Les contestations judiciaires portaient sur l’écart de valeur des voix entre les différentes préfectures, certains électeurs ayant un poids plus important que d’autres. Deux groupes d’avocats avaient déposé un total de seize recours devant quatorze tribunaux supérieurs ou leurs sections à travers le pays. Le groupe dirigé par l’avocat Hidetoshi Masunaga arguait que l’écart maximal de 3,13 fois la valeur des voix était contraire à la Constitution, qui garantit l’égalité des droits politiques.
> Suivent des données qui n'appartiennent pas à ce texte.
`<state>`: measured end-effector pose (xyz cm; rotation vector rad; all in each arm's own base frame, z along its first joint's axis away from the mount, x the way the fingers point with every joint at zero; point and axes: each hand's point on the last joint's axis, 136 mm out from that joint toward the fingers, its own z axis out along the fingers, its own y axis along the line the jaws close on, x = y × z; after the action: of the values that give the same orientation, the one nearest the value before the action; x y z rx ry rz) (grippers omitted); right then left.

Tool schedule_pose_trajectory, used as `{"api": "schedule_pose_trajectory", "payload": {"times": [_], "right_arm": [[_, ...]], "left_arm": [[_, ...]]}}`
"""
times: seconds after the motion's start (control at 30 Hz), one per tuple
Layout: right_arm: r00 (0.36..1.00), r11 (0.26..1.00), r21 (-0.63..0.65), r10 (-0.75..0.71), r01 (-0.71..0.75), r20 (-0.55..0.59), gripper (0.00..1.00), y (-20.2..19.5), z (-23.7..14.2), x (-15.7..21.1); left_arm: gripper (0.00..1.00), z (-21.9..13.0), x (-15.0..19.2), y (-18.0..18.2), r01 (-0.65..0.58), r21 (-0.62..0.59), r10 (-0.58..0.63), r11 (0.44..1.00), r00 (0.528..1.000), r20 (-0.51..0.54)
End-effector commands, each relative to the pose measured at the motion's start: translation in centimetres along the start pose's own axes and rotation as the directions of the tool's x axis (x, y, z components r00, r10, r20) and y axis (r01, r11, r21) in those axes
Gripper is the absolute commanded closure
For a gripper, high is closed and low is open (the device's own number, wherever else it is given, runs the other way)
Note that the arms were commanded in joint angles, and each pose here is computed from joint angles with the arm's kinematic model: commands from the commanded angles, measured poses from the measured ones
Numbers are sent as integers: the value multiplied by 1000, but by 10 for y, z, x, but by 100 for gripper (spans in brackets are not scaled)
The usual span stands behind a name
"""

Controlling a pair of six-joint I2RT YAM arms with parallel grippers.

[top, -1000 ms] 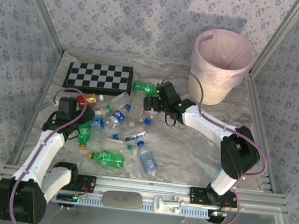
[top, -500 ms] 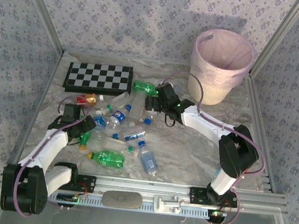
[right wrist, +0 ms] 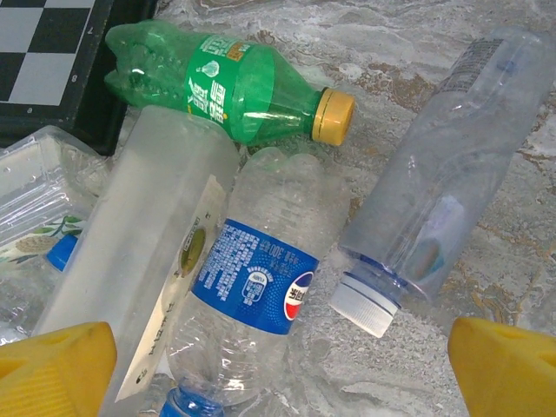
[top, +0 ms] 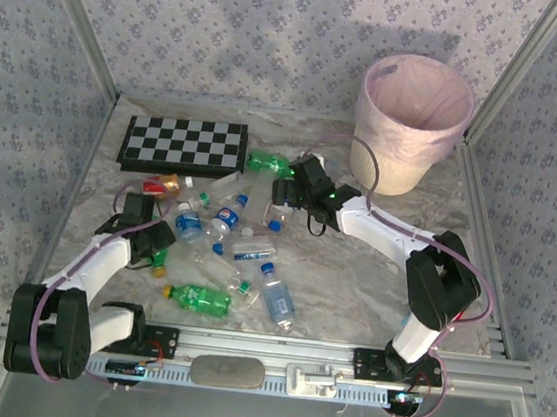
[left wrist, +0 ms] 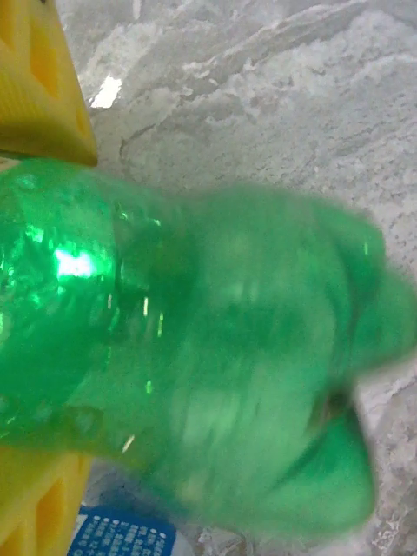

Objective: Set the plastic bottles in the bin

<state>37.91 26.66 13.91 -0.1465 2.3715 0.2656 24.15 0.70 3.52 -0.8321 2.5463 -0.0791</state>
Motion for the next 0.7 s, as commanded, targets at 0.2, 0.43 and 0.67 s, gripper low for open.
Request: {"api": "schedule_pose_trajectory", "payload": {"times": [0.2,0.43,0.67], "right_arm": [[999,999,-41,15,-13,49,0,9,-4,-13],[996,974,-226,23,-4,81,0,31,-19,-38],[992,887,-461,67,-10,107,0,53,-53,-70]], "left_arm": [[51,-25,-21,-3,-18,34,14,999,992,122],[56,-87,-56,-55,-123,322,18,939,951,309],[59,-150,-71,-134,-309,609,55,730,916,398]]}}
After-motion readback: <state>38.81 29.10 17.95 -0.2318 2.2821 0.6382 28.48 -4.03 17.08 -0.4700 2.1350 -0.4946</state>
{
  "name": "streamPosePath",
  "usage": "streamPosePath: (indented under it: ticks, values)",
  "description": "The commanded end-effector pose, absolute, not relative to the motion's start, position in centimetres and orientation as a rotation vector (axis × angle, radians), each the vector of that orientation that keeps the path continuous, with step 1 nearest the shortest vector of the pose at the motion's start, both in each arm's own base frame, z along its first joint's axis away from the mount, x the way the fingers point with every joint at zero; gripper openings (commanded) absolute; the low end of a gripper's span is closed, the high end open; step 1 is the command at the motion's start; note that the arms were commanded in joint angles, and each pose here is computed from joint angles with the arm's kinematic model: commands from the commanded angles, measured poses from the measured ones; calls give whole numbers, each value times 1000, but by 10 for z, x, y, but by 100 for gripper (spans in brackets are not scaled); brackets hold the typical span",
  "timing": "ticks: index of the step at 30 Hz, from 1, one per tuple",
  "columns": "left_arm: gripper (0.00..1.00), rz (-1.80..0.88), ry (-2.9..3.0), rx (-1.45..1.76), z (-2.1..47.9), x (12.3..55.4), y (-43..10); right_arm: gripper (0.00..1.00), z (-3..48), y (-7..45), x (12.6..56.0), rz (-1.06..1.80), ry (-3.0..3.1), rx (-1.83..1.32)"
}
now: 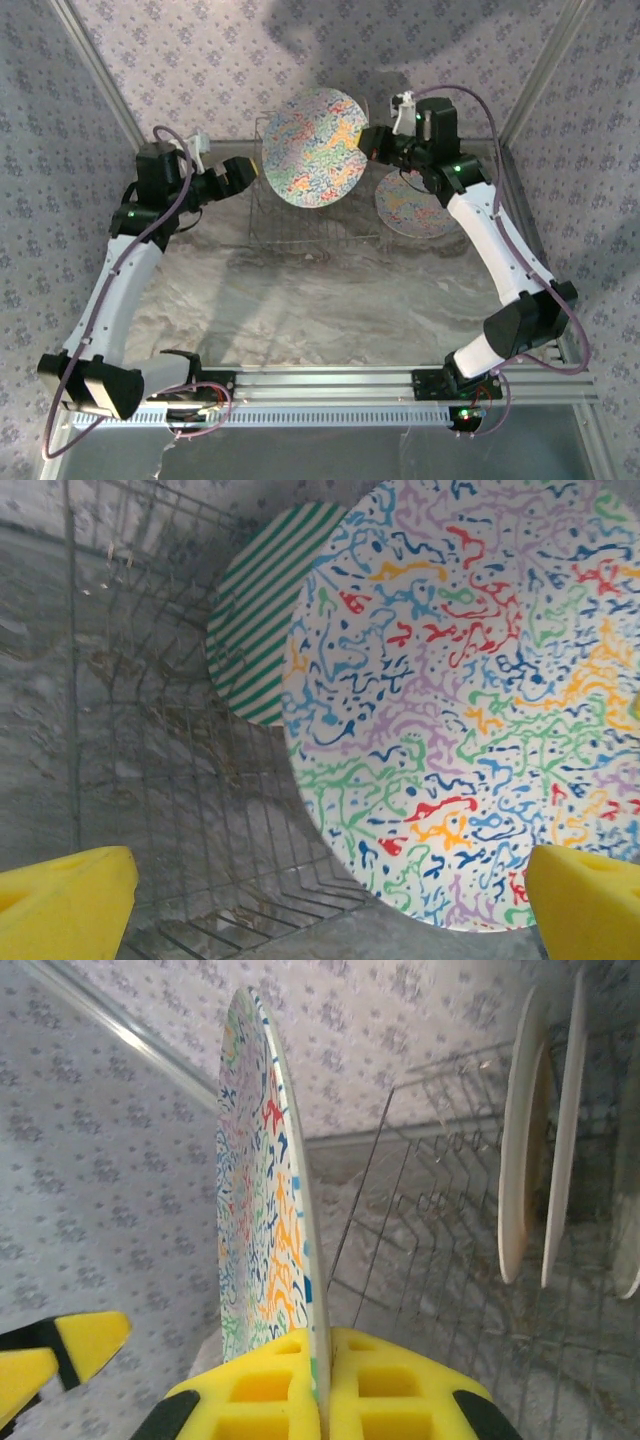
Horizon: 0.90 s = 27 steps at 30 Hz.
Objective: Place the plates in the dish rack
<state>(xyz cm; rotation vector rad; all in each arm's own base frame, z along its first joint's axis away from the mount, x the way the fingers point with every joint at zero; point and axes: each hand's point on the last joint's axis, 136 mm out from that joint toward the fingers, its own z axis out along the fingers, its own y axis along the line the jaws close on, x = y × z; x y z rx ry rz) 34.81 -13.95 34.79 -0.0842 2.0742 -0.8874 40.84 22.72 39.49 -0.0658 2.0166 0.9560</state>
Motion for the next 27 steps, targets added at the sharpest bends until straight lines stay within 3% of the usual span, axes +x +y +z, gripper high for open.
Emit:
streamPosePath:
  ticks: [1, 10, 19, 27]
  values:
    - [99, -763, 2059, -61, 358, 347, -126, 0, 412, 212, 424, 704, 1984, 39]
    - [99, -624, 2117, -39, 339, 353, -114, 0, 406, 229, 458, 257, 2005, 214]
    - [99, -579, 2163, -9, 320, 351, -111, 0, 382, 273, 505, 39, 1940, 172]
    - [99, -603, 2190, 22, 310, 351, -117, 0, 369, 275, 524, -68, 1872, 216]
Les tribunaux de Tokyo, Nagoya et Takamatsu ont cependant estimé que les disparités observées ne remettaient pas en cause la validité globale des élections. Ils ont donc rejeté les demandes d’invalidation des résultats. La décision de la section de Kanazawa de la Haute Cour de Nagoya, qui a jugé l’élection dans un « état d’inconstitutionnalité », représente une exception notable dans ce consensus croissant.
Ces décisions judiciaires interviennent dans un contexte de débat persistant au Japon sur l’équité du système électoral et la représentation des différentes régions du pays. La question des disparités de poids des voix est régulièrement soulevée, notamment en raison de la concentration de la population dans les grandes villes et du dépeuplement des zones rurales.